__Exercise aim__: Entries follow. Give back exactly the lines starting at the one containing "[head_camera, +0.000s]" and ending at the one containing "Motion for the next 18", and no other lines.

__Records to use__:
-- -- --

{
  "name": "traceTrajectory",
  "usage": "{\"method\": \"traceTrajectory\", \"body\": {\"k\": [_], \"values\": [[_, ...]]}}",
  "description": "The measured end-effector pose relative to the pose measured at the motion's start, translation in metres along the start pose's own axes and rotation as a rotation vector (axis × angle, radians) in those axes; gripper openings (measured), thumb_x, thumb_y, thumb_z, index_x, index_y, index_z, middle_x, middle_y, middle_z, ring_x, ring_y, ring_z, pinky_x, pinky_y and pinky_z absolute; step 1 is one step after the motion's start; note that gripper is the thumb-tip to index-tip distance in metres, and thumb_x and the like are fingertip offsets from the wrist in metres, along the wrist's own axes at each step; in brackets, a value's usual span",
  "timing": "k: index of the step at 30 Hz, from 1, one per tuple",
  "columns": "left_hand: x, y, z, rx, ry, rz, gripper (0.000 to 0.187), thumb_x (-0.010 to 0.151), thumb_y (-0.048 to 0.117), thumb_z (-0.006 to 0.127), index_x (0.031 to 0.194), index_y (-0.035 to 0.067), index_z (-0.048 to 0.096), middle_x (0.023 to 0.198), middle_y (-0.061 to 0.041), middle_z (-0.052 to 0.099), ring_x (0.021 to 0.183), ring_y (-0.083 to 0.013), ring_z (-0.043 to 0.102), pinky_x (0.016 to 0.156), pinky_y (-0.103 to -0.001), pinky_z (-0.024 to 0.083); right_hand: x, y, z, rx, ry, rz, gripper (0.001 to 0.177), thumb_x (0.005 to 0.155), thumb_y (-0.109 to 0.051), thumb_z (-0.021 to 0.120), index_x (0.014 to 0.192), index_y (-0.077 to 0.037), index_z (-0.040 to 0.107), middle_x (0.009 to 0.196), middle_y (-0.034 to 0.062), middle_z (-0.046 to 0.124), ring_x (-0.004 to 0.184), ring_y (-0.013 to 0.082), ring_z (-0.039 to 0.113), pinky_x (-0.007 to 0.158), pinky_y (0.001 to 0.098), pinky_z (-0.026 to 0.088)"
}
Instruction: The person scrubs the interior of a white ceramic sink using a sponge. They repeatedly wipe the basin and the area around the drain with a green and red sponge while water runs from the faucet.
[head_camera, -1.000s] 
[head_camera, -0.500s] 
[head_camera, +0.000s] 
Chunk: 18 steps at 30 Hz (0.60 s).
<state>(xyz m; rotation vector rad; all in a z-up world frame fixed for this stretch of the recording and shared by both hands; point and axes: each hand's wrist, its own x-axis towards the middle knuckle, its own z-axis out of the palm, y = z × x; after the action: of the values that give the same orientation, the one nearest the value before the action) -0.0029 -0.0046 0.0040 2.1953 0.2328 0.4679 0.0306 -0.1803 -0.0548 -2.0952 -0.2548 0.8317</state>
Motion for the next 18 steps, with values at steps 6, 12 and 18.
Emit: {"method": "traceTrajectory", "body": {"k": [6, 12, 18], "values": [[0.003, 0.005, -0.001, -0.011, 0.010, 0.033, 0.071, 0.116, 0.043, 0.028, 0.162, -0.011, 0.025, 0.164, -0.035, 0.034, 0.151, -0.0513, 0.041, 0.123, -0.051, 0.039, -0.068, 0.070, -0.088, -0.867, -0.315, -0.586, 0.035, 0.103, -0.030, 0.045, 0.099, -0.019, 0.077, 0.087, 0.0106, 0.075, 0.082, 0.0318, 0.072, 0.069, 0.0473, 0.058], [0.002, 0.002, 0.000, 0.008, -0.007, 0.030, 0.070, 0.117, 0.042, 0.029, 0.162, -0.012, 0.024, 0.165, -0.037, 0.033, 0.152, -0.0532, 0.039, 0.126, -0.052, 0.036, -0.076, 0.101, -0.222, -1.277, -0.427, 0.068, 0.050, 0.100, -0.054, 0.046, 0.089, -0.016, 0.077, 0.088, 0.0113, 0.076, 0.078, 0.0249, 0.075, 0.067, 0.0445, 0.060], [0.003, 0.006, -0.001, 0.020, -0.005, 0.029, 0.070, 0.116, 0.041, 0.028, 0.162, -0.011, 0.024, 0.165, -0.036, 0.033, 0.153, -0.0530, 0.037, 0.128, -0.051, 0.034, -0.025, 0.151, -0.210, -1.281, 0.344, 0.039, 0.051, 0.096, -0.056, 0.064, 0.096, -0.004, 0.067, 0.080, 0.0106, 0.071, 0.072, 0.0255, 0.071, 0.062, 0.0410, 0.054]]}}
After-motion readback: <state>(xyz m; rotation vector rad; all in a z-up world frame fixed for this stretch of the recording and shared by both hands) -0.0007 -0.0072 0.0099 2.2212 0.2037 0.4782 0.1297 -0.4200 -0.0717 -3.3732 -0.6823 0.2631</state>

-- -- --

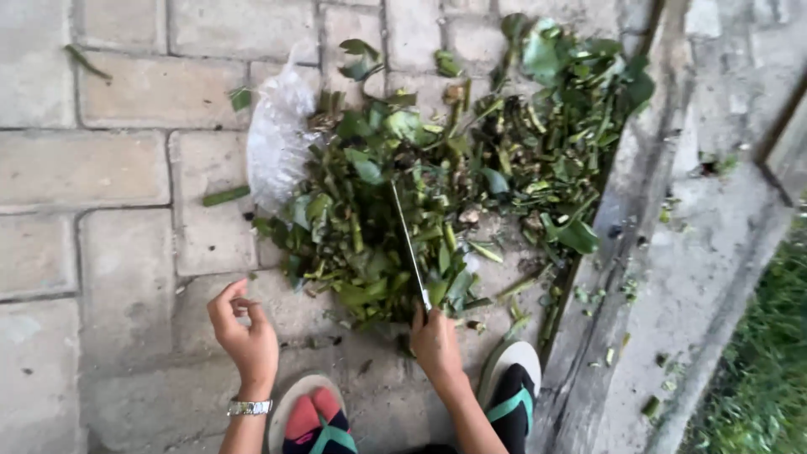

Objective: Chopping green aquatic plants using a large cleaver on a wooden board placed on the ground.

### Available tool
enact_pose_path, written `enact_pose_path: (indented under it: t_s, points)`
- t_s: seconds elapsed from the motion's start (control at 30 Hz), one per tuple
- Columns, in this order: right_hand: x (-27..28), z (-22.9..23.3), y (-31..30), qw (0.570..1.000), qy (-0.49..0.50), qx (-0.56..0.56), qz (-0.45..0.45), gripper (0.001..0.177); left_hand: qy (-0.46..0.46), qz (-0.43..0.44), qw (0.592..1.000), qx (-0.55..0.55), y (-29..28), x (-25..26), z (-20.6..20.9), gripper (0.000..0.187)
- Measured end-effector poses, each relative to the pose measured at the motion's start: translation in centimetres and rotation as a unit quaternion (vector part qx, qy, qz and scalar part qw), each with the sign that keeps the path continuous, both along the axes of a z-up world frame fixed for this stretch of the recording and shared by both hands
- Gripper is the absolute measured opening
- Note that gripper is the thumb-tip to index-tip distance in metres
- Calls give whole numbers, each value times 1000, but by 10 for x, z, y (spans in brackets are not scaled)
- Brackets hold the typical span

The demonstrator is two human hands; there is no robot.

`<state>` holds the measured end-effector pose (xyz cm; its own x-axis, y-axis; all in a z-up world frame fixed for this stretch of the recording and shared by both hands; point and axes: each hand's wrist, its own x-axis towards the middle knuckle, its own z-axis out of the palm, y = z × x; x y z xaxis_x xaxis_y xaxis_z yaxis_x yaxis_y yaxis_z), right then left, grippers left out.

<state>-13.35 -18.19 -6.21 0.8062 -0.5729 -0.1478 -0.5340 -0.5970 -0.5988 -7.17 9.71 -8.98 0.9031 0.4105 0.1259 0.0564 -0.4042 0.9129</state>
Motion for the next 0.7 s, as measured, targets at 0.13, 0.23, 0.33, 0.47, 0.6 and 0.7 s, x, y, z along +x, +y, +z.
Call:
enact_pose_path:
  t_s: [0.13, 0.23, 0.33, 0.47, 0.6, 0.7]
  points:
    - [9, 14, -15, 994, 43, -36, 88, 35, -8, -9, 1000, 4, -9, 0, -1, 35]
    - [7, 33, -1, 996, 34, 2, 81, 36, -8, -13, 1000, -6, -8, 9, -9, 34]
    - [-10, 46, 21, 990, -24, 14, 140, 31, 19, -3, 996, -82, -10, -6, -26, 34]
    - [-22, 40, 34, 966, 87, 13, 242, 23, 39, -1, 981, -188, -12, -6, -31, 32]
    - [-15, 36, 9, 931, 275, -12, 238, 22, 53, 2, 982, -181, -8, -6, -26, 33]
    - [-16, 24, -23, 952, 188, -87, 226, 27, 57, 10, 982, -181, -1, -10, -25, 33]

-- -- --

__Response to the exercise__:
[head_camera, +0.000s] 
Chunk: 18 steps at 30 Hz (0.60 s).
<state>(xyz m; rotation vector rad; all in a z-up world frame fixed for this stretch of the recording and shared by both hands; point and axes: each hand's wrist, its own x-axis towards the middle knuckle, its own z-axis out of the palm, y = z × x; after the action: of the values that give the same orientation, the one nearest the value before the action) -0.0029 -0.0046 0.0040 2.1953 0.2328 0.4679 0.0306 -0.1803 -0.0548 -2.0952 -0.2548 0.8317</state>
Motion for the next 18 steps, with values at steps 6, 12 and 18.

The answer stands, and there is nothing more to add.